• [WORK ITEM]:
Copy task for the material below: print the line with "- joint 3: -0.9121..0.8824" and every line after it to the end, exactly as written, without the pictures.
--- MATERIAL PROVIDED Enclosed Below ---
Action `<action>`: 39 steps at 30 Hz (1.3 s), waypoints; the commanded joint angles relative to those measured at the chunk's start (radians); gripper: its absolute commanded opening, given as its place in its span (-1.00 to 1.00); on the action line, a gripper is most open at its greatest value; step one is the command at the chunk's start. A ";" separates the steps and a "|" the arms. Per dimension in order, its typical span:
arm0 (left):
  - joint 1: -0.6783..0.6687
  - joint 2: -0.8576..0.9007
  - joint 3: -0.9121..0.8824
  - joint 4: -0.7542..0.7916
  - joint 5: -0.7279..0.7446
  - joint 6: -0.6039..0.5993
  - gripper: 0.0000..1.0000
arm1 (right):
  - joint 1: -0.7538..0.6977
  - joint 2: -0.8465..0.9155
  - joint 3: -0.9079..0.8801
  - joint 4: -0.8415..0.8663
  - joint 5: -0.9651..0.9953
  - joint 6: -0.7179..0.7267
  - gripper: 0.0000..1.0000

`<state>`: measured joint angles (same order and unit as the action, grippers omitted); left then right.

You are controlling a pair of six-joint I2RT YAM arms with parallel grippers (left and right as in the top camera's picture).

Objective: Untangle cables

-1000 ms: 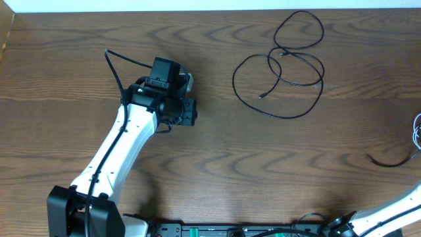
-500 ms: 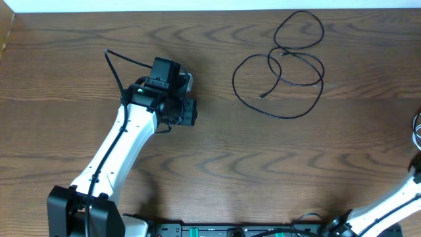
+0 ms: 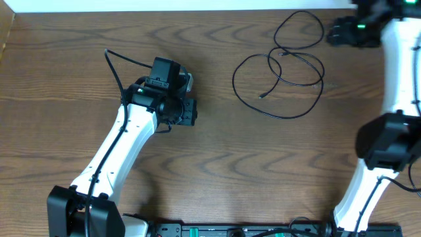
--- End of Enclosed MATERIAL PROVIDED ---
• [TASK RESULT]:
  - joint 3: -0.9121..0.8824
  - joint 4: -0.7542..0.7916
  - joint 5: -0.7279..0.7446
  - joint 6: -0.6039..0.5993
  - gripper: 0.0000..1.0000
arm1 (right):
  - joint 1: -0.7538..0.6977
  - joint 2: -0.8465..0.9155
  - joint 3: -0.9079..0.8801
  - joint 4: -0.8415..0.8663
  - joint 5: -0.9651..0.9953
  - joint 6: -0.7179..0.7267
  - gripper: 0.0000..1.0000

`<state>`: measured joint angles (same order and unit as the action, grippers omitted); left then right.

You are controlling a pair of six-joint I2RT YAM arms with parallel grippers (left and right as in the top camera's picture).

Objective: Untangle cables

-1000 ms: 
-500 ms: 
+0 ms: 

No more work is needed on this answer.